The Cambridge Companion to C.S. Lewis
edited by Robert MacSwain and Michael Ward
(Cambridge University Press, 2010, 326 pages)
People are generally most familiar with C.S. Lewis either as the author of the children’s series The Chronicles of Narnia or as a writer of popular Christian classics like Mere Christianity. However, aside from these literary roles, he was also a scholar of medieval and renaissance literature, a literary critic, a moral philosopher, a science fiction author, and a poet. This collection of essays offers a critical guide through Lewis’ multifaceted career. It brings together scholars from various disciplines to evaluate the strengths, weakness, and overall impact of Lewis’ literary output.

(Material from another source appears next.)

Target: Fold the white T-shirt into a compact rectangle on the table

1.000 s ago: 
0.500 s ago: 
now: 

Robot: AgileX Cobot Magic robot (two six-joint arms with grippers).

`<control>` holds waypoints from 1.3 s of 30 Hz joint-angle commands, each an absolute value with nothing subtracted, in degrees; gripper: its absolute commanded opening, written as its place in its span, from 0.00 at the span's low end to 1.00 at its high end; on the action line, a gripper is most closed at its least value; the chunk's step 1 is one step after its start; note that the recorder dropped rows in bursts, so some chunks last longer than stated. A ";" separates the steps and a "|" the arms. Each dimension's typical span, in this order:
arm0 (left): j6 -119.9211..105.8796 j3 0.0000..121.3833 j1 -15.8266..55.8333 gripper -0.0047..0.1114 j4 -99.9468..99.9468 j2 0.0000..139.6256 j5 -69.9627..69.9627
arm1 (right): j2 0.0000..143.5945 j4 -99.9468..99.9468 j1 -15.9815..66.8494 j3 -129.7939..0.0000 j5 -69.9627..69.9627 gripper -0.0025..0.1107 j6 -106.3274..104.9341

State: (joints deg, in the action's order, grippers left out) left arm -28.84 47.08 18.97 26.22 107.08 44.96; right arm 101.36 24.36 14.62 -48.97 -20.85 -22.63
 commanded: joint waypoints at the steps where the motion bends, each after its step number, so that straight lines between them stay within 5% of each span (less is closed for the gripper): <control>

As a fan of C.S. Lewis, I found these essays extremely enjoyable and very helpful in gaining a broader perspective on his work. I particularly found two of the more critical essays interesting. Stanley Hauerwas gives a pacifist critique of Lewis’ views on war in “On Violence,” and Ann Loades’ “On Gender” takes issue with his writings on women’s roles. Lewis is such a beloved figure that he often receives more reverence than critical appreciation. Both these essays (and most of the others) offer the latter, and I found this to be one of the major strengths of the volume. Anyone who is looking to know more about neglected aspects of Lewis’ writings would do well to consult it.